How to complete this task.
Every line below that holds the string "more" should be copied.

Supplied information.
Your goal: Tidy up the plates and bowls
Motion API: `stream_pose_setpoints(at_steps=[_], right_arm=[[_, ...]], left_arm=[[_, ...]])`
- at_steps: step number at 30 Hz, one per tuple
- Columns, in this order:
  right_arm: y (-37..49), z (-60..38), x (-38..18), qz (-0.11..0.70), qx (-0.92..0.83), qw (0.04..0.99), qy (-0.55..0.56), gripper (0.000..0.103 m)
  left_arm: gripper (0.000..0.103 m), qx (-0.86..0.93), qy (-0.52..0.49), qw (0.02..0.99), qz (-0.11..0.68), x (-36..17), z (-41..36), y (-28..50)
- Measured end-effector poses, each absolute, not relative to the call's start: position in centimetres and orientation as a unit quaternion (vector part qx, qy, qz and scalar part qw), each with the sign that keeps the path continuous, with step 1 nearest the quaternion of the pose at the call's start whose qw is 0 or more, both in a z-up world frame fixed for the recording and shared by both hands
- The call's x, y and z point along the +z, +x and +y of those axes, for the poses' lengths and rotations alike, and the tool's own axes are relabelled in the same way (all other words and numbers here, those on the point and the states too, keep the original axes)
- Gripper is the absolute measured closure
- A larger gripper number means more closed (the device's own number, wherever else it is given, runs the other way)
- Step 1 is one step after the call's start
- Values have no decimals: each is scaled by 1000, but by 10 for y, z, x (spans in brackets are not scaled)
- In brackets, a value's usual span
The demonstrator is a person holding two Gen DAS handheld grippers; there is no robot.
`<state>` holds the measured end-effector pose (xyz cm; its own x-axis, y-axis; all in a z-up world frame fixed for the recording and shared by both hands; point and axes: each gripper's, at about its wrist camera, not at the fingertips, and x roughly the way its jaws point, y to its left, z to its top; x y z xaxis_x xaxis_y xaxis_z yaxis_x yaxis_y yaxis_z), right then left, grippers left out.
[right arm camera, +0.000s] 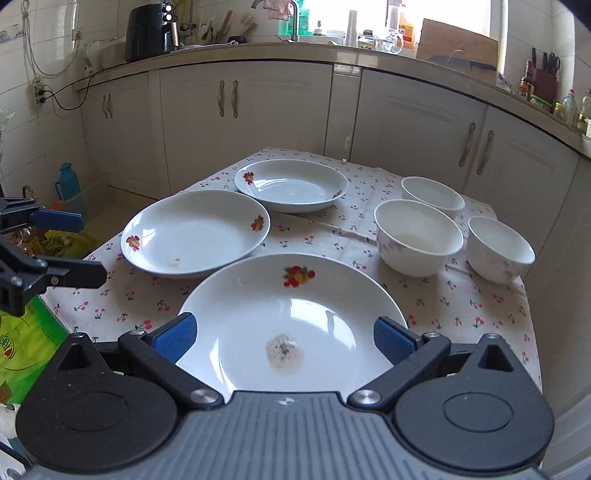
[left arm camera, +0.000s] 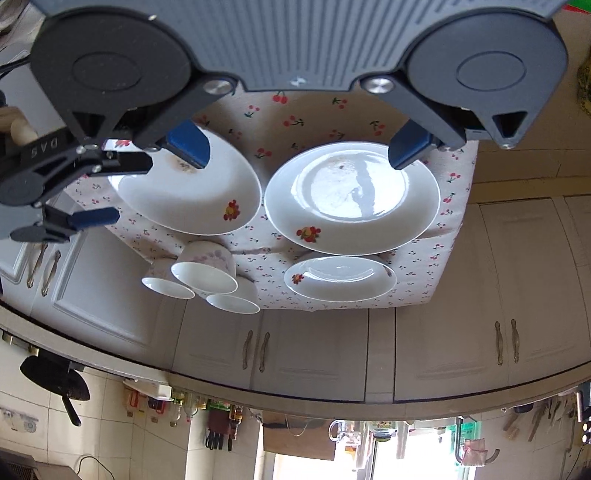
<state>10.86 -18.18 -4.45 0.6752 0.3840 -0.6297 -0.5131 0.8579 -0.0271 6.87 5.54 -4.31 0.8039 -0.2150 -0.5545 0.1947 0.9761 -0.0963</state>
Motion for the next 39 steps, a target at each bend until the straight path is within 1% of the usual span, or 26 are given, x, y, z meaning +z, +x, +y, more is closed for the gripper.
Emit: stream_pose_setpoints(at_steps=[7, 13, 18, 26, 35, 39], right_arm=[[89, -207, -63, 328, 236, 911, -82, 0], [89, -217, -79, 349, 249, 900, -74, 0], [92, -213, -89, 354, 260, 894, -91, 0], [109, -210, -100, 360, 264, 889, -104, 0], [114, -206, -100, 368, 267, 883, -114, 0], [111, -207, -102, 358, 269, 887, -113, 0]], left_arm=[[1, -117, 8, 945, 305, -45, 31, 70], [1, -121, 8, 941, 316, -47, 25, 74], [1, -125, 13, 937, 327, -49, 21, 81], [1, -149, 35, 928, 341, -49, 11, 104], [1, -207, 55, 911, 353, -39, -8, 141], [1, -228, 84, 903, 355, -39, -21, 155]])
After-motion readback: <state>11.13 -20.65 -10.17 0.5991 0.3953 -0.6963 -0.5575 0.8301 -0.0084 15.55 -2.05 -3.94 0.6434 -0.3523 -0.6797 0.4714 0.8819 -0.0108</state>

Output.
- Measured end-effector poses, each absolute, not relative to the call's start: position in centimetres and orientation as a unit quaternion (vector part qx, qy, qz and scalar part qw), each with the sign that keeps the path continuous, with step 1 nearest the quaternion of the pose at the call's start whose qw is 0 or more, both in a z-up world frame fixed for the recording and shared by both hands
- A larger gripper number means more closed (the device's own number, wherever else it is given, runs the other way)
Motion for the next 39 steps, a target at each bend until the straight path is within 1% of the usual span, or 26 are given, x, y, z meaning +z, +x, +y, more is closed for the gripper.

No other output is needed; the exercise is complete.